Grandparents always have a special place in their heart for their grandchildren, and it can be heartbreaking if for some reason they are having difficulty in attaining the rights to visitation. Perhaps your child does not have custody of your grandchildren and the other parent is limiting access, or perhaps you are estranged from your child but you still want to maintain a healthy relationship with your grandchild. Whatever the reason, it should be possible for you to be a positive influence in your grandchildren's lives.
Unfortunately, in 2001 Oregon removed their law for grandparent visitation; therefore, there are no longer any specific provisions reserved for grandparents. However, as a grandparent, you will be considered as a nonparent who is seeking visitation rights. This is still taken seriously under the law.

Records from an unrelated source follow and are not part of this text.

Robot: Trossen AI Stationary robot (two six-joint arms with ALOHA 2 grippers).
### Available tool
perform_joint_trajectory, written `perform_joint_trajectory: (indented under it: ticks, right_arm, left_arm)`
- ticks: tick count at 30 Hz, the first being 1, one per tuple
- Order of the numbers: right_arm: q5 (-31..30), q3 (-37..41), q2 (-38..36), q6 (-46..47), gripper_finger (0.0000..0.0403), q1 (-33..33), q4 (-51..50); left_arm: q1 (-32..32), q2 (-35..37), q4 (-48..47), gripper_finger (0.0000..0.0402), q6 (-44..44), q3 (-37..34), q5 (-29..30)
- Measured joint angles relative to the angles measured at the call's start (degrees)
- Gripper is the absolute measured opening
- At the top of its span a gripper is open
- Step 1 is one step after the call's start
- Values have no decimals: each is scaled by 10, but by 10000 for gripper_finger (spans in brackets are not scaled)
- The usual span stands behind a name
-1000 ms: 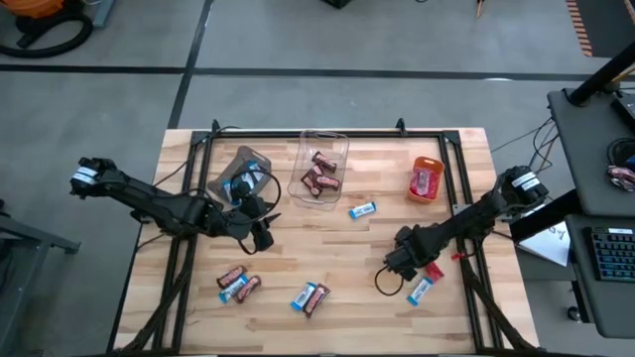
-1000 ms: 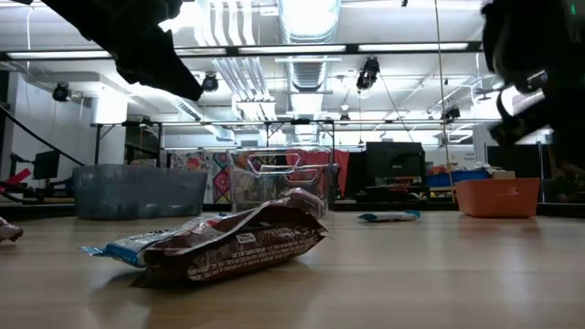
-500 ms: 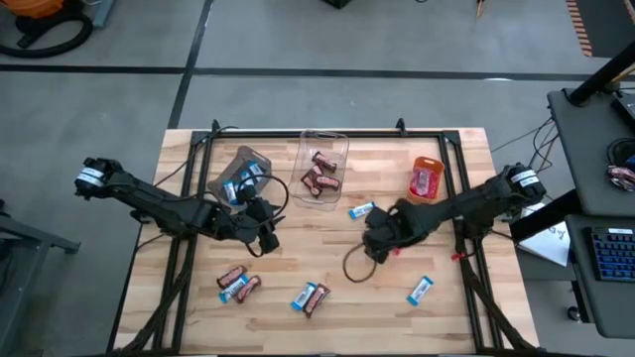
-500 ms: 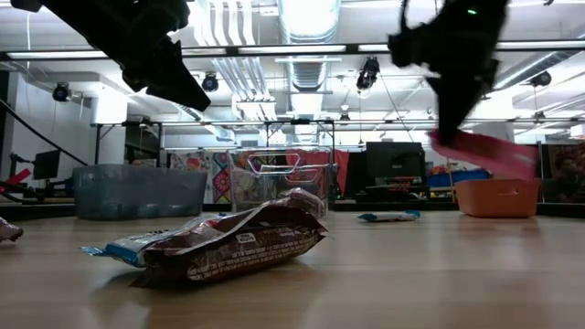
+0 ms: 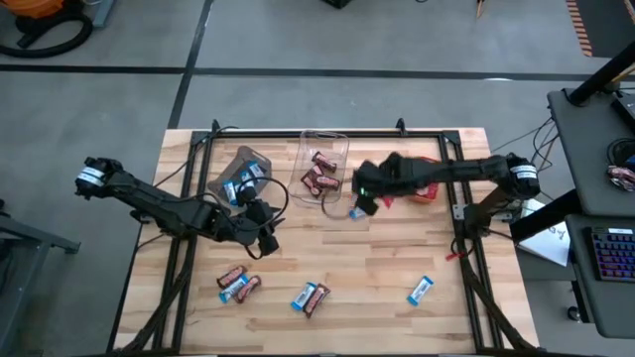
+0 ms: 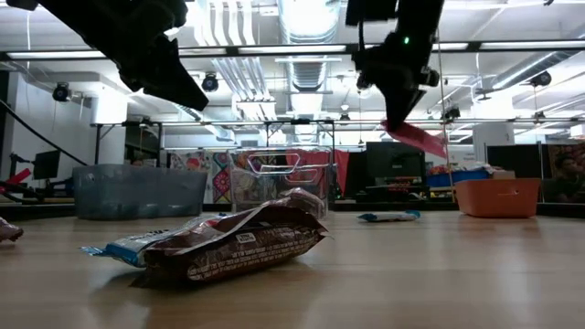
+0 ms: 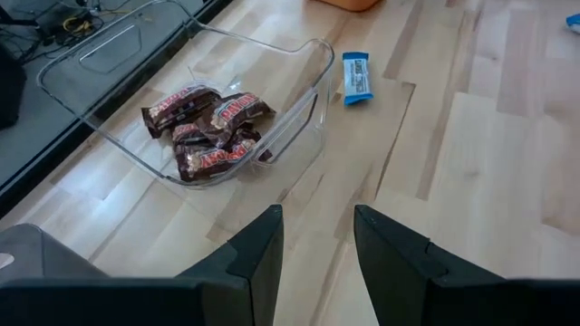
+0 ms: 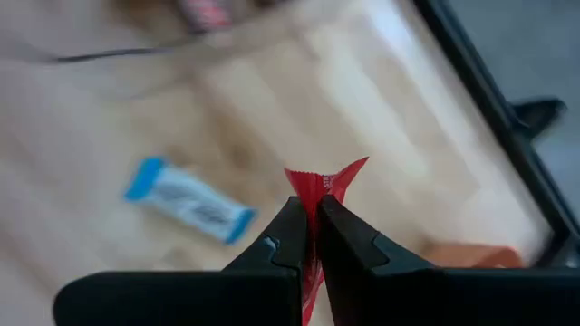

The best interests of the child
The courts always want what is in the best interests of the child. Unless there is a good reason why you should not be visiting them, the court will likely rule that children having a good relationship with their grandparents will be a positive thing in their lives.
Factors that will be considered
The courts will also consider the presumptive rights of the parent. This means that they will believe that the parent is taking actions that are in the best interests of the child; therefore, they may respect their decision to not want to maintain contact with their child's grandparents.
If you are struggling to see your grandchildren, it is important that you do thorough research and apply it to your situation before taking action.